As the story begins, three criminals on the lam -- brassy Leocadi Begbick (LuPone), Fatty the Bookkeeper (Robert Woerle), and Trinity Moses (Donnie Ray Albert) -- decide to create in an unspecified part of the U.S. a city that will be devoted to pleasure, a place where men can have fun "because the world is rotten." Leocadi becomes a brothel madam as the townspeople revel in wine, women, song, and a fourth indulgent pleasure: boxing. Local resident Jimmy (Anthony Dean Griffey) falls for prostitute Jenny (McDonald) and they become lovers, but when Jimmy is sentenced to death for his unpaid debts, Jenny fails to stand beside him.

Brecht and Weill's cynical moral parable about a debauched society has strong political implications. The show was seen as an analogy for repression by the Nazi government, which may be why it was banned in Germany; but the universality of its themes can resonate in many social situations, times, and cultures.

Mahagonny is closer to being a sung-through piece than such other Brecht-Weill collaborations as The Threepenny Opera and Happy End. There's a bit of linking dialogue here and there, but the two-and-a-half hour show is essentially a series of solos and choral numbers. Despite the rich array of music in sundry genres and styles, the predominant feel is more classical than contemporary.

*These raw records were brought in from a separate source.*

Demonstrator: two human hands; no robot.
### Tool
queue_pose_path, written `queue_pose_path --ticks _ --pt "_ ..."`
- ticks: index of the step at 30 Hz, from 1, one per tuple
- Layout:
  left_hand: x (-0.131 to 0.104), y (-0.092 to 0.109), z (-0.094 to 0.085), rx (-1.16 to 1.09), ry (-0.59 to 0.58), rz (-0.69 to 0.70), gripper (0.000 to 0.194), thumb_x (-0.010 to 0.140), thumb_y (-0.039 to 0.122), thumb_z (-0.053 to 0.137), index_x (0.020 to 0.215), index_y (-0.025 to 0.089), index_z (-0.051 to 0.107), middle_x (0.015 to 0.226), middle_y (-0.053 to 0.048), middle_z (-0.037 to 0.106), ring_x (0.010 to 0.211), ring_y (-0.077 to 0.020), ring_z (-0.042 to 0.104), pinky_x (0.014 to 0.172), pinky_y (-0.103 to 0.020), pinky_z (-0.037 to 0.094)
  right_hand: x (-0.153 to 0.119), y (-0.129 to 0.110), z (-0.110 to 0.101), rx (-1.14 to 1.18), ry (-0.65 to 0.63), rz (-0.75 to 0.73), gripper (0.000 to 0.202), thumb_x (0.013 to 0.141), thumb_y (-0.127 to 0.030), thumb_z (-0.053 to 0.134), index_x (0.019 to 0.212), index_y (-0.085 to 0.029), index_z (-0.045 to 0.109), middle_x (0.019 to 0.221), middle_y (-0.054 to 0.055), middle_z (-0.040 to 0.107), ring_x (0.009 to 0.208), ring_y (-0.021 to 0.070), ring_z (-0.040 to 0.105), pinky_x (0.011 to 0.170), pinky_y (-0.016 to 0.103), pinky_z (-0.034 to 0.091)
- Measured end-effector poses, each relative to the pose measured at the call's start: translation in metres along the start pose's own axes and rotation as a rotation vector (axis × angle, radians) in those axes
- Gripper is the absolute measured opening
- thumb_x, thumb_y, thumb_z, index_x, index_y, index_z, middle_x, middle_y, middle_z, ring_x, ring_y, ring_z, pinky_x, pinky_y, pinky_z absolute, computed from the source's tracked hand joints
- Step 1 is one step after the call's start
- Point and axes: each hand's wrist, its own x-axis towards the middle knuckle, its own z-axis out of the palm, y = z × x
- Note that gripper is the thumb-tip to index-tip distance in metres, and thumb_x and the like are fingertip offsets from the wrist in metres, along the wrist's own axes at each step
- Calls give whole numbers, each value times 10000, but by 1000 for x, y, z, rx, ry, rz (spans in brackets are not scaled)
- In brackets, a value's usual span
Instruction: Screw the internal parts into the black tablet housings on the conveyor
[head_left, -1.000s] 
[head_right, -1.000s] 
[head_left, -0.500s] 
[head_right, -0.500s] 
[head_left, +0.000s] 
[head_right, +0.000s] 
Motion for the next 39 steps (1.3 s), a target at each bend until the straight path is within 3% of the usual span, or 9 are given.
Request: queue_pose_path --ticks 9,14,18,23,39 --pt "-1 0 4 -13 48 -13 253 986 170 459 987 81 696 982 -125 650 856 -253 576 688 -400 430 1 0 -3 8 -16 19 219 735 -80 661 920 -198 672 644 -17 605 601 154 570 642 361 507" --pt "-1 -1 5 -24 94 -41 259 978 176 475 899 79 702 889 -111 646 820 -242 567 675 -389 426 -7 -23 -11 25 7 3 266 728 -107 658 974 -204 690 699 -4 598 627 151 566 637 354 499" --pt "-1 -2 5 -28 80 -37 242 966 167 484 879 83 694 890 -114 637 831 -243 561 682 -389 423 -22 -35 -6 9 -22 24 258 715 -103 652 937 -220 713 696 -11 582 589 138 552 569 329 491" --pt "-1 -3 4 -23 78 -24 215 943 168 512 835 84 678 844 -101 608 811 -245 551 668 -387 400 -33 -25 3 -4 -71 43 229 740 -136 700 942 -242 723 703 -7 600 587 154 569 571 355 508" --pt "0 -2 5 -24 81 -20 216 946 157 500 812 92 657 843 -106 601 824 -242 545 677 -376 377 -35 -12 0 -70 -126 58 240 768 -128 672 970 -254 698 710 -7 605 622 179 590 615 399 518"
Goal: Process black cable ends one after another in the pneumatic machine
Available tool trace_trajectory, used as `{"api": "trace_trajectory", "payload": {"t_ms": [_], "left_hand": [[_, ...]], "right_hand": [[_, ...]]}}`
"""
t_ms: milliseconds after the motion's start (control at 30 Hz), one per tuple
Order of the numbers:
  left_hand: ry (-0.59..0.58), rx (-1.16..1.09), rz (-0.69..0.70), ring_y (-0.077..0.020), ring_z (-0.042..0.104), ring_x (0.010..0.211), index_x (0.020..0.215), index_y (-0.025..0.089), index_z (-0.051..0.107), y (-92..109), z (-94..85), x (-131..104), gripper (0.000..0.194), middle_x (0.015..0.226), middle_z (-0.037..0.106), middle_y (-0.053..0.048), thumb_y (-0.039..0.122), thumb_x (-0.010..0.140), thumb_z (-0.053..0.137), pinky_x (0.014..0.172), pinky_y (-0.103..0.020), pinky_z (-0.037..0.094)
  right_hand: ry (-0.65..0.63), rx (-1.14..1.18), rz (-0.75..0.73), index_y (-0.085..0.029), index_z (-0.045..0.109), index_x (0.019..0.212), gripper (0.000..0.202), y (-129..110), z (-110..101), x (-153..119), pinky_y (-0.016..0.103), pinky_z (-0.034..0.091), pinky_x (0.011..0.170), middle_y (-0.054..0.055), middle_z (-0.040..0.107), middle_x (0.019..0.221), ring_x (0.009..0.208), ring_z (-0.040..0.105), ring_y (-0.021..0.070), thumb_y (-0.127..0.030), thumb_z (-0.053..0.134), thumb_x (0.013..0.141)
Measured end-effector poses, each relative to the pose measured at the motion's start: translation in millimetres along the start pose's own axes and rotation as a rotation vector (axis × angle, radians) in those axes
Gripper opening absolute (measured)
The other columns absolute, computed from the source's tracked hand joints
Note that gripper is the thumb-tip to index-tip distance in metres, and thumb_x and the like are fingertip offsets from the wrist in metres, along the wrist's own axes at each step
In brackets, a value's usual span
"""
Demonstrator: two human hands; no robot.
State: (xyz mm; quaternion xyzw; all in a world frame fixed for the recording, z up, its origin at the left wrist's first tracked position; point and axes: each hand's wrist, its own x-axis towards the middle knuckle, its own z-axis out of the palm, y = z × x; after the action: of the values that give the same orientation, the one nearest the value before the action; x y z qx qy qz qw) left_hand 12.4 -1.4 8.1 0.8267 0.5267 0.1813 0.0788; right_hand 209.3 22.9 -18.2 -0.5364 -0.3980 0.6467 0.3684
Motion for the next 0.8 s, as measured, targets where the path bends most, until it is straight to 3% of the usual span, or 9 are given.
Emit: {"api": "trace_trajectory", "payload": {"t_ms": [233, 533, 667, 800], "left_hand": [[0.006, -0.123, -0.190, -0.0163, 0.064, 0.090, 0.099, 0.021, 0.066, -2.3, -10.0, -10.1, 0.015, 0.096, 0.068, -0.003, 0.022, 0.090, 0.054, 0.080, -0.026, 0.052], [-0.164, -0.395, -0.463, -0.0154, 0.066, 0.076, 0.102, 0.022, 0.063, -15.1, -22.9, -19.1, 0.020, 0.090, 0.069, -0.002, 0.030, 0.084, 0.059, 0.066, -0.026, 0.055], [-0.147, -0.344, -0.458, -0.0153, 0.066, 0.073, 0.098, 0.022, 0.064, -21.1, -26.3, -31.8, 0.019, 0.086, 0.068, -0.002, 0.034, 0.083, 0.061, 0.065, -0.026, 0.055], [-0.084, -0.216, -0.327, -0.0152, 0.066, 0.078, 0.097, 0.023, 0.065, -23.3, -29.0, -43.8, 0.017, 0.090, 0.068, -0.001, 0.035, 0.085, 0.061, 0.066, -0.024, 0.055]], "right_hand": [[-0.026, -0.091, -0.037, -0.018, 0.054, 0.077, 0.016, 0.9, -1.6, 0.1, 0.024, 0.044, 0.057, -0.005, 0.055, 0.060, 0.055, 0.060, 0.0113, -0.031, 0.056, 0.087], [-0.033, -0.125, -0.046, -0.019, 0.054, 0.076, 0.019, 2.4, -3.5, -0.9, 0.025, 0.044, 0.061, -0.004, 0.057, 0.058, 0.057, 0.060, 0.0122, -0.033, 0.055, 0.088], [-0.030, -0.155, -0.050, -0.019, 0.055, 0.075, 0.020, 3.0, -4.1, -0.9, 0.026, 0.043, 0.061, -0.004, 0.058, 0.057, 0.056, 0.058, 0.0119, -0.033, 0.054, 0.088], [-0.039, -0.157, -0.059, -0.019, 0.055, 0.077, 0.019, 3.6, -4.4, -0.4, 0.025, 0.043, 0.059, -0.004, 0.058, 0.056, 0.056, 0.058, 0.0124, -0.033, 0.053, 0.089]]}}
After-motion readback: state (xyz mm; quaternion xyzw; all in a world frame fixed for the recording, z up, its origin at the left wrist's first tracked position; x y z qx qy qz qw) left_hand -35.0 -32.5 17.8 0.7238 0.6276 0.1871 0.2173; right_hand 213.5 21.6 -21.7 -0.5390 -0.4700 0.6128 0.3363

Doyle's sometimes static staging is perhaps what opera lovers expect, but it may strain the patience of musical theater buffs. However, the design elements of the production are very much in a Broadway vein. Mark Bailey's appealing sets enhance the narrative, starting with his flavorsome outdoor panoramas and progressing to the glitzy, Vegas-like later scenes, highlighted by brassy neon signs. Ann Hould-Ward's dazzling costumes run the gamut from the rustic garb of blue-collar workers to the brazen red and gold gowns worn by the ladies of the evening, and Thomas C. Hase's finely textured lighting is resplendent.

At the heart of the production is McDonald, with her soaring soprano voice and stunning presence; she appears to be relishing this lusty role, and gives a glowing performance. LuPone has much less to do in her supporting assignment, but she's in fine form vocally, singing at the very top of her range; and she continually strikes the proper attitude for her amoral, tough-broad character.

Griffey's voice is magnificent; he puts his arias across with consummate power and polish, and his characterization of the likable, doomed hero is credible and empathetic. Woerle and Albert are also outstanding, and the ensemble singing is solid, though the sound is sometimes marred by imperfect acoustic balance.

All in all, Rise and Fall of the City of Mahagonny is a fascinating evening that whets the appetite for future genre-bending efforts by the L.A. Opera.